Il governo sta affrontando le difficoltà internazionali con provvedimenti eccezionali che il Parlamento sta condividendo al di là della facile e inopportuna propaganda di una parte dell'opposizione. Dopo il governo Berlusconi, a fine legislatura, ci saranno le elezioni. Altre soluzioni non sono condivisibili».
Dopo esecutivo Berlusconi voto, no altre soluzioni

Casini: «Farsi da parte conviene anche a Berlusconi» - «E' da tanto che non parlo con Berlusconi ma ho la coscienza serena e sono da tempo immunizzato da ogni astio e avversità personale nei suoi confronti. Certo, in questi mesi più volte l'ho attaccato ma sempre sul piano politico e mai su quello personale. Per certi versi potrei dire che umanamente capisco la sua resistenza ma forse è il momento, dopo venti anni, che provi a cambiare schema perché ormai è evidente che rischia di diventare l'unico capro espiatorio». Lo dice il leader dell'Udc, Pier Ferdinando Casini.
I problemi di oggi, secondo il centrista, «sono l'eredità amara di venti anni di errori: nessuno si illuda che basti battere Berlusconi per risolverli.
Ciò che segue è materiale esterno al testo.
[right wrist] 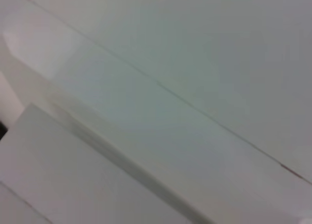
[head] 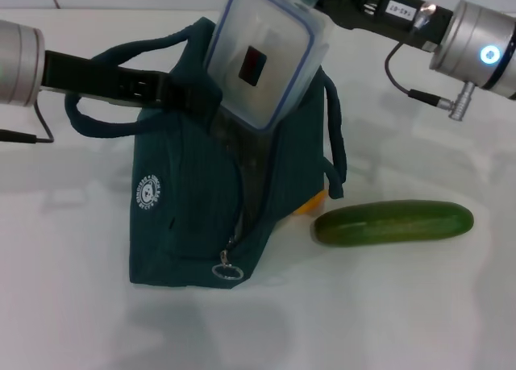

Sarebbe troppo facile e semplicistico.
Io a Berlusconi non chiedo niente perché sono convinto che sgombrare il campo sarebbe nel suo interesse. Gestire una situazione così drammatica, in queste condizioni politiche, con questa maggioranza, diventa davvero impossibile».

Saverio Romano: «Mettere insieme Pdl e Pd vuol dire uccidere il bipolarismo» - «Non esiste alcuna ragione logica per chiedere le dimissioni di Berlusconi. Soprattutto in una fase di difficoltà economico-finanziaria internazionale, questo governo ha dimostrato di avere tutte le carte in regola per farvi fronte.
Pensare ad un altro esecutivo sostenuto da Pd e Pdl significa stravolgere quel bipolarismo di coalizione che e'ormai patrimonio e valore per gli italiani». Lo dichiara Saverio Romano, leader del Pid e ministro per le Politiche agricole.
«Ora è necessario approvare in fretta la manovra con le modifiche apportate e procedere spediti verso le riforme. E' su quel terreno che l'opposizione deve dimostrare se e'interessata al confronto di merito», conclude.